Recorded data:

────────────────

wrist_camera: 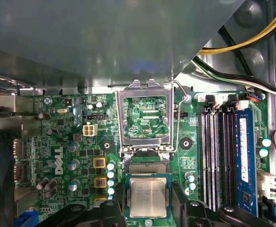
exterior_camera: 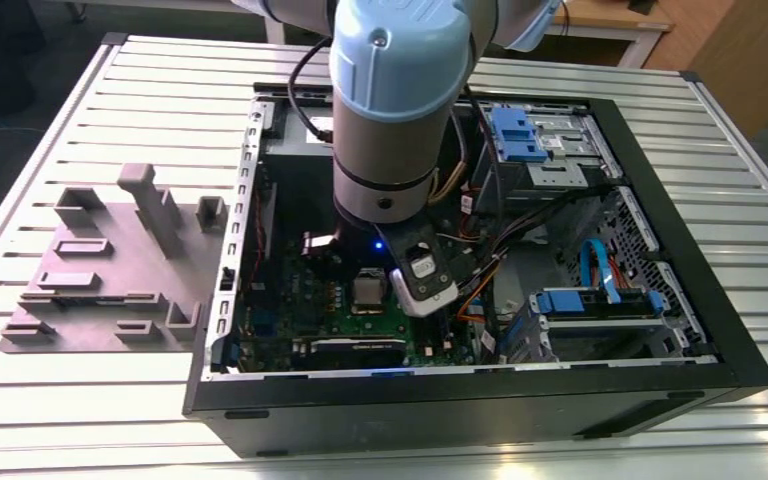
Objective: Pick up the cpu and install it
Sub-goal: 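Place the cpu into insertion slot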
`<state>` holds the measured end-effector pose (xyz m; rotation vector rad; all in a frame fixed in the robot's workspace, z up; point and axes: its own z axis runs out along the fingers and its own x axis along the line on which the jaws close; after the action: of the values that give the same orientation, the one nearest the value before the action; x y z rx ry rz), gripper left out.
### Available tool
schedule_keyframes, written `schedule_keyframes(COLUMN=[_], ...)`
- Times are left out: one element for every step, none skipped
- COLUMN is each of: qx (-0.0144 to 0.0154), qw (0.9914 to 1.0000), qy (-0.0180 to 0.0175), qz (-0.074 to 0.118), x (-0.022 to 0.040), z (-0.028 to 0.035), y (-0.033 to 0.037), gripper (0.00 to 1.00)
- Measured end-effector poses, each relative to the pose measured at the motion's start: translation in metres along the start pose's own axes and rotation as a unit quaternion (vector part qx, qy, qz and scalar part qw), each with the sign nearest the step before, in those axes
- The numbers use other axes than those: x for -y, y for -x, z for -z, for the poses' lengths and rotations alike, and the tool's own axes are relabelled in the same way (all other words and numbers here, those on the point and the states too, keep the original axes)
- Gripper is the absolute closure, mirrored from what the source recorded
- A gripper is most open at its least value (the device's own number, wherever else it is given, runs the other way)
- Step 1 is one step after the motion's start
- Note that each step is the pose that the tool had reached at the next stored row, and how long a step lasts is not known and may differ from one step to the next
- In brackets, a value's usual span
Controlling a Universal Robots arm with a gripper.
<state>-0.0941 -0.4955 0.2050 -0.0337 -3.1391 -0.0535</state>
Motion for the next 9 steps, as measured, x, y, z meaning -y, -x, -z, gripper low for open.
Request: schedule_keyframes(qx=[0.0, 0.0, -0.0001, 0.0, 0.0, 0.0, 0.0, 0.0, 0.0001], qw=[1.0, 1.0, 1.0, 1.0, 1.0, 1.0, 1.0, 1.0, 1.0], qy=[0.0, -0.0001, -0.0001, -0.0001, 0.0, 0.0, 0.0, 0.0001, 0.0003], qz=[0.0, 0.0, 0.0, 0.0, 0.0, 0.0, 0.0, 0.0, 0.0], x=[0.0001, 0.0001, 0.0001, 0.0001, 0.0001, 0.0001, 0.0001, 0.0001, 0.0], z=[-0.0005, -0.0006, -0.0006, -0.0006, -0.0007, -0.0008, -0.0008, -0.0011, -0.0019], y=[0.0001, 0.0001, 0.0001, 0.0001, 0.0001, 0.0001, 0.0001, 0.0001, 0.0001], gripper=[0.53, 0.53, 0.53, 0.53, 0.53, 0.53, 0.53, 0.53, 0.53])
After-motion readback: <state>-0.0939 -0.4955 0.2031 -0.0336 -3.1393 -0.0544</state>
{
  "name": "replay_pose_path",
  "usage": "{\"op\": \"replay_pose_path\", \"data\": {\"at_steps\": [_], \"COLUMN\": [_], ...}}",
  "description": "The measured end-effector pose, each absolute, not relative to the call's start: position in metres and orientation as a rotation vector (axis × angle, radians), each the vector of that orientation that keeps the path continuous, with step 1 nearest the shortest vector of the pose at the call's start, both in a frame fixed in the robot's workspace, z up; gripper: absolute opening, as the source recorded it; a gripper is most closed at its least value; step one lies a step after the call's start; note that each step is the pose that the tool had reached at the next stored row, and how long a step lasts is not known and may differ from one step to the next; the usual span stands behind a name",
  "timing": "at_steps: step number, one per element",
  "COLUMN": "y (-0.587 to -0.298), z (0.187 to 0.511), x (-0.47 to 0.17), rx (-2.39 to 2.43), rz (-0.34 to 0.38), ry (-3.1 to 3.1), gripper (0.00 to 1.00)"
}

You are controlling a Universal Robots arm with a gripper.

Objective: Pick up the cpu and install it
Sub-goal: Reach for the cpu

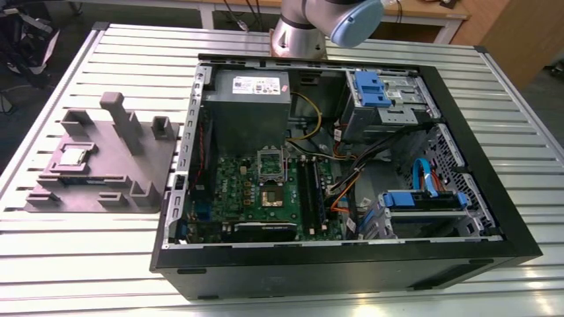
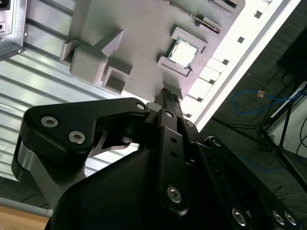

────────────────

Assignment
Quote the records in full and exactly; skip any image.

Task result
wrist_camera: 
exterior_camera: 
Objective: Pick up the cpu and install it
Sub-goal: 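Place the cpu into insertion slot
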`<state>` holds the measured end-effector pose (xyz m; rotation vector rad; all in a frame fixed in the robot's workspace, z up; point and axes: its own z axis runs out along the fingers and its own x axis along the line on which the jaws close; after the action: of the values that give the same orientation, the one nearest the value before the action; x y z rx ry rz), gripper left out.
### Available tool
schedule_keyframes, written `schedule_keyframes(COLUMN=[_], ...)`
- Times are left out: one element for every step, none skipped
- COLUMN is each of: qx (-0.0144 to 0.0154), qw (0.9914 to 1.0000), qy (-0.0180 to 0.0175), qz (-0.074 to 0.118), x (-0.022 to 0.040), z (-0.028 to 0.035), y (-0.033 to 0.037), gripper (0.00 to 1.00)
- Measured end-effector poses, each relative to the pose measured at the motion's start: translation in metres along the start pose's own axes and rotation as a unit quaternion (vector part qx, qy, qz and scalar part qw), each with the sign nearest the step before, in those axes
- The numbers use other axes than those: x for -y, y for -x, z for -z, for the poses' lengths and rotations alike, and the tool's own axes are relabelled in the same way (all other words and numbers here, those on the point and the states too, keep the original axes)
- Gripper is the absolute closure, mirrored from what the source recorded
- A gripper is most open at its least value (the device's own number, wherever else it is given, runs the other way)
- Step 1 is one step after the motion's start
- Note that each step is the pose that the tool had reached at the next stored row, and how long a step lasts is not known and may differ from one step to the next
- In brackets, a value's usual span
Controlling a Universal Robots arm with a gripper.
<state>-0.0941 -0.4955 0.2050 -0.0337 -3.1391 -0.0535</state>
Motion for the next 9 steps, as measured, x, y, z meaning -y, -x, -z, gripper low for open.
Request: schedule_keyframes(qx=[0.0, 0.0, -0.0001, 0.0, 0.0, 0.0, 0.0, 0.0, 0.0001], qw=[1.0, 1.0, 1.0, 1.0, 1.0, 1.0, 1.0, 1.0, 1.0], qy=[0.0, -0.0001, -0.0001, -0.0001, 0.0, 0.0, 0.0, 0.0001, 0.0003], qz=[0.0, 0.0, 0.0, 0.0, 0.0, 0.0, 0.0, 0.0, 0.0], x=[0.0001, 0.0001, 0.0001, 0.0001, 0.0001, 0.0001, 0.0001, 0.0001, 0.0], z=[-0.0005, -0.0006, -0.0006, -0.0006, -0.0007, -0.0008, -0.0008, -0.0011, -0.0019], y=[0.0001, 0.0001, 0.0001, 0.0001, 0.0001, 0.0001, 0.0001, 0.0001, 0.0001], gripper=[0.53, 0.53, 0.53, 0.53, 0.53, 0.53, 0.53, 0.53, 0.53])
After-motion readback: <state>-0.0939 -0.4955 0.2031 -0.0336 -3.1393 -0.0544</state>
{
  "name": "replay_pose_path",
  "usage": "{\"op\": \"replay_pose_path\", \"data\": {\"at_steps\": [_], \"COLUMN\": [_], ...}}",
  "description": "The measured end-effector pose, each absolute, not relative to the call's start: position in metres and orientation as a rotation vector (axis × angle, radians), each the vector of that orientation that keeps the path continuous, with step 1 nearest the shortest vector of the pose at the call's start, both in a frame fixed in the robot's workspace, z up; gripper: absolute opening, as the source recorded it; a gripper is most closed at its least value; step one lies a step after the call's start; note that each step is the pose that the tool had reached at the next stored row, and how long a step lasts is not known and may differ from one step to the next; the usual span stands behind a name",
  "timing": "at_steps: step number, one per element",
  "COLUMN": "y (-0.587 to -0.298), z (0.187 to 0.511), x (-0.47 to 0.17), rx (-2.39 to 2.43), rz (-0.34 to 0.38), ry (-3.1 to 3.1), gripper (0.00 to 1.00)"
}

You are controlling a Universal Robots arm with a gripper.

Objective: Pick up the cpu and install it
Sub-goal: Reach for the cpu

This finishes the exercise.